▼

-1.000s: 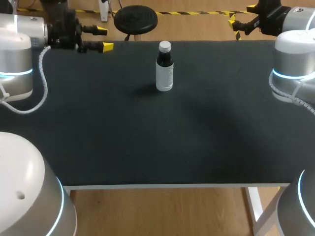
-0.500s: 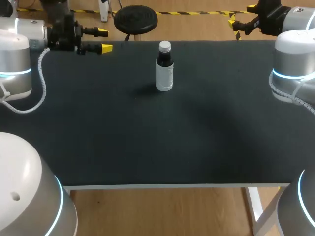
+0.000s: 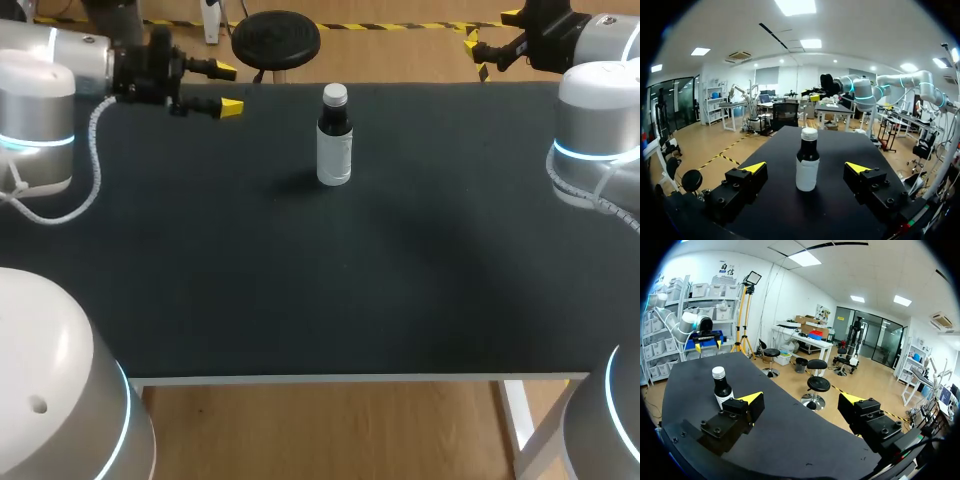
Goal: Unscrew the bottle cap
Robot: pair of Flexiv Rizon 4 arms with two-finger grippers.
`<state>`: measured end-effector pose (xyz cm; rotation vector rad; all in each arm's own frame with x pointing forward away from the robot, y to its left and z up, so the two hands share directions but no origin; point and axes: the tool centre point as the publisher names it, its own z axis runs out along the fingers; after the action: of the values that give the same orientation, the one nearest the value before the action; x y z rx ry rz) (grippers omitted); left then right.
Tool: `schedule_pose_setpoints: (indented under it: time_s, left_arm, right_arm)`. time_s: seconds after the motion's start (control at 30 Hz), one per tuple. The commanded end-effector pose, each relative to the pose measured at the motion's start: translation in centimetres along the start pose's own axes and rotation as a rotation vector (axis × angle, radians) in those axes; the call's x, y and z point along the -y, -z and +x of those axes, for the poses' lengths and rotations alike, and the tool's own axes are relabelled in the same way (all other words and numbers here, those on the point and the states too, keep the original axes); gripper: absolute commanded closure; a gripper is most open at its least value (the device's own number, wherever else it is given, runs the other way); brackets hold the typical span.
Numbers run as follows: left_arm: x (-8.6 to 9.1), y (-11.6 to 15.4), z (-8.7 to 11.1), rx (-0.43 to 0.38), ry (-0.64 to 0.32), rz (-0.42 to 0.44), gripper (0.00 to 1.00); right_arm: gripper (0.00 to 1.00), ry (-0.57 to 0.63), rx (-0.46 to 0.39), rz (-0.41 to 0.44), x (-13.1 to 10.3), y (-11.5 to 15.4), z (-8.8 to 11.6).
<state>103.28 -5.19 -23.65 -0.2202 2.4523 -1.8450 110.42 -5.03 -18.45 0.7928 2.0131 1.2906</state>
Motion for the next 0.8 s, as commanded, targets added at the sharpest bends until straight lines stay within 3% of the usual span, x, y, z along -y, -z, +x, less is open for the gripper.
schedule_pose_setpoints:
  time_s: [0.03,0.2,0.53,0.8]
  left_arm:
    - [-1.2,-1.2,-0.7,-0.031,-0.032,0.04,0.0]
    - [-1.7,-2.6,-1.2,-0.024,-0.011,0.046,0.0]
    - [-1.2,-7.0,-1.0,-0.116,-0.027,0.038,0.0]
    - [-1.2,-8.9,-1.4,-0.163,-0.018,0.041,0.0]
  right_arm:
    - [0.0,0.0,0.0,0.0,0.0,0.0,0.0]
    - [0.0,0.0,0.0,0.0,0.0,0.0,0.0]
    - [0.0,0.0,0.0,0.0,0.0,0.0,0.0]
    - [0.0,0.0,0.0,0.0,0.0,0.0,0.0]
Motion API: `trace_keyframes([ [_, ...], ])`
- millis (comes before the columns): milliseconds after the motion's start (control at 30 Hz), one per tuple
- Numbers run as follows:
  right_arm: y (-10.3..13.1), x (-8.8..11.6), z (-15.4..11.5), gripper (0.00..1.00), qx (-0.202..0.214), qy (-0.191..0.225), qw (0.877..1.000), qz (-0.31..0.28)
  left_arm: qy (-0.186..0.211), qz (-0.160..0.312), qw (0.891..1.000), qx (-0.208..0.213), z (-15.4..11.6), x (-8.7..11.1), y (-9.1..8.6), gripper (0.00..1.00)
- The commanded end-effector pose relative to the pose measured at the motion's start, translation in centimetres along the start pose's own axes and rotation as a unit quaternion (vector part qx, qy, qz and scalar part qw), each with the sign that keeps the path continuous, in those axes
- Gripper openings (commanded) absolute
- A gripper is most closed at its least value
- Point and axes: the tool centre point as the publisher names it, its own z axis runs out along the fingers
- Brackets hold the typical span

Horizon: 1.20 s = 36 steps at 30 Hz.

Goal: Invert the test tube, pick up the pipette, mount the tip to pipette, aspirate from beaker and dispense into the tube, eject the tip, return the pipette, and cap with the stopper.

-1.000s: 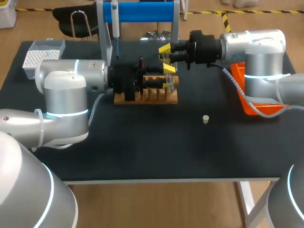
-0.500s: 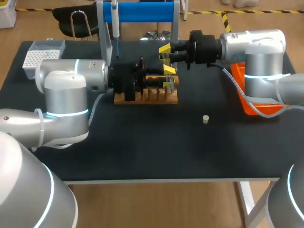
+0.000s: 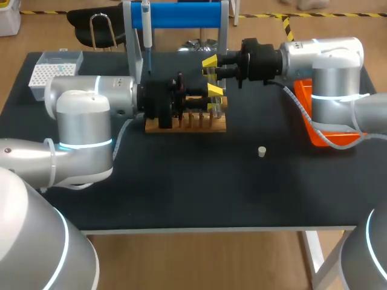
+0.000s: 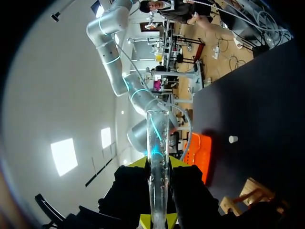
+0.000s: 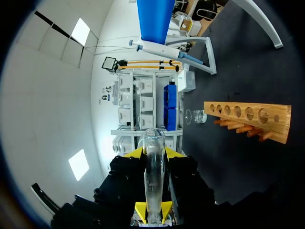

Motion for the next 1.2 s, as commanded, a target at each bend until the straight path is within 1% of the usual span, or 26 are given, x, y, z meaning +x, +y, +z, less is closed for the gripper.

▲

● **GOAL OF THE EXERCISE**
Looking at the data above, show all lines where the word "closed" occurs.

● **OUTPUT**
- A gripper is most closed at its least value
Motion for the next 1.2 s, as commanded, a target at each bend until the straight path is within 1% of the usual span, or 26 are given, x, y, z meaning +x, +y, +z, less is closed for the gripper.

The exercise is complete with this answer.